Quantifying the fractional concentrations and exchange rates of small-linewidth CEST agents using the QUCESOP method under multi-solute conditions in MRI signals.

ABSTRACT

PURPOSE: To develop a novel method for quantifying the fractional concentration (fb ) and the exchange rate (kb ) of a specific small-linewidth chemical exchange saturation transfer (CEST) solute in the presence of other unknown CEST solutes. THEORY AND METHODS: A simplified R1ρ model was proposed assuming a small linewidth of the specific solute and a linear approximation of the other solutes' contribution to R1ρ . Two modes of CEST data acquisition, using various saturation offsets and various saturation powers, were used.
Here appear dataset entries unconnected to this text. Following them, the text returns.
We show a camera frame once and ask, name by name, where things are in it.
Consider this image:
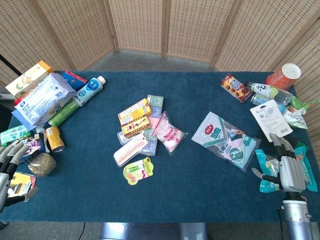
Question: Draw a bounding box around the pink candy bag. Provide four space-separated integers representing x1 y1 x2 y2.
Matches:
151 110 189 157

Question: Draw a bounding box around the yellow red patterned box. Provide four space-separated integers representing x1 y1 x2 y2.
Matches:
117 98 154 126

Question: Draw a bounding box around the clear bottle white label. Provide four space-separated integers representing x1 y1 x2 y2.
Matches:
245 81 294 106

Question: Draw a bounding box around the green mint packet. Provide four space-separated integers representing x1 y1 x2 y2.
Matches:
0 124 33 147

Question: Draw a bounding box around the brown cookie pack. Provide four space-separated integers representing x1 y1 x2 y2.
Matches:
219 73 254 104

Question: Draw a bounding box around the clear towel pack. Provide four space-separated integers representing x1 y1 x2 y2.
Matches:
191 111 263 173

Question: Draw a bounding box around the white blister card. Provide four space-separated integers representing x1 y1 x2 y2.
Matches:
249 99 294 143

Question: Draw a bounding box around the orange white fruit print box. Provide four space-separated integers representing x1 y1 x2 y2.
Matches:
4 59 55 99

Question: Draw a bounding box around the white orange blister pack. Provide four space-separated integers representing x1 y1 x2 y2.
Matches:
112 136 149 168

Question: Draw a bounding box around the teal red long pack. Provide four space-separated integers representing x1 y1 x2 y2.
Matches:
293 145 319 193

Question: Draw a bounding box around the yellow maroon box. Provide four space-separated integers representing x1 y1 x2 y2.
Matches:
120 115 153 139

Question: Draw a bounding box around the woven folding screen panel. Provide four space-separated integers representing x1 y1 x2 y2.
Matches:
211 0 320 74
106 0 169 59
162 0 240 65
31 0 120 72
273 23 320 137
0 0 60 87

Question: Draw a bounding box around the silver blue can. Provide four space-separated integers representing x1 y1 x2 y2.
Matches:
250 92 270 106

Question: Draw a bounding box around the orange paper cup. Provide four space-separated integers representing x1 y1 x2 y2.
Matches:
265 62 302 92

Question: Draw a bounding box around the teal clear snack bag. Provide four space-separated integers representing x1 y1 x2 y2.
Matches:
255 148 284 193

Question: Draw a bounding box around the green yellow lip balm card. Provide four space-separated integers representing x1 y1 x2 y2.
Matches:
122 157 155 186

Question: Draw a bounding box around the red blue flat box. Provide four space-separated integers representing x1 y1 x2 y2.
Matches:
61 69 88 92

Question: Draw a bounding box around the pastel face print box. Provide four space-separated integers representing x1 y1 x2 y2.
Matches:
146 94 165 119
139 128 159 157

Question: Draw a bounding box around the dark green pouch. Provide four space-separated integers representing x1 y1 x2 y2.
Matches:
291 139 310 152

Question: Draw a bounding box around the purple black snack pack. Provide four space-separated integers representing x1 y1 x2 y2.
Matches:
22 133 51 164

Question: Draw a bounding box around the clear jar of grains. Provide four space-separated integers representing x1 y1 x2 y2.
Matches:
27 152 57 178

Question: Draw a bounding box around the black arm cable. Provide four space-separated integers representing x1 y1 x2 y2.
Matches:
275 205 287 240

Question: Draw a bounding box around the green drink can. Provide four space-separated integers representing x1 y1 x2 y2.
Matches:
47 99 80 127

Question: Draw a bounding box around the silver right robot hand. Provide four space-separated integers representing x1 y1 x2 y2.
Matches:
251 132 307 193

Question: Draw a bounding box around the black yellow card pack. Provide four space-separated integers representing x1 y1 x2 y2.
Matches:
6 171 39 199

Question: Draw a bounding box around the blue felt table cover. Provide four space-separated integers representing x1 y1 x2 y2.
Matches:
0 70 320 223

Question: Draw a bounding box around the black pole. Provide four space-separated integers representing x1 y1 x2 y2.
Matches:
0 53 24 77

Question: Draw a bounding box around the green white crumpled bag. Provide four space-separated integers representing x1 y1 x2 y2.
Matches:
282 95 319 130

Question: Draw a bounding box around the small blue white box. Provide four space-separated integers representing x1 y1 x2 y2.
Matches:
116 130 134 146

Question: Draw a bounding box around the white blue drink bottle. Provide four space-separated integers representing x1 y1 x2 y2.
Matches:
71 75 107 108

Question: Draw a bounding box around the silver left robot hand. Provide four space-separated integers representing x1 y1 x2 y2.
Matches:
0 142 40 213

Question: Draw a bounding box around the large white blue bag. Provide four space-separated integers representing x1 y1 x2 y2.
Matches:
11 72 78 131

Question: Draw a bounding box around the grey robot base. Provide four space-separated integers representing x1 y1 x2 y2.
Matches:
99 221 209 240

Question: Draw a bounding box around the yellow drink can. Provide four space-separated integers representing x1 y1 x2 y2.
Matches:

The fb and kb of the specific solute could be fitted using the proposed model. In MRI experiments, using either single-solute or multi-solute phantoms with various creatine concentrations and pHs, the fb and kb values of creatine were calculated for each phantom; the fb and kb values of phosphocreatine in rats' skeletal muscles were also evaluated. RESULTS: The fitted fb value of creatine from the phantoms were in excellent agreement. The fitted kb value of creatine from the phantoms coincides with that from the literature, as do the fb and kb values of phosphocreatine in skeletal muscles. CONCLUSION: The proposed approach enables us to quantify the fb and kb values of a specific small-linewidth solute in the presence of other unknown solutes.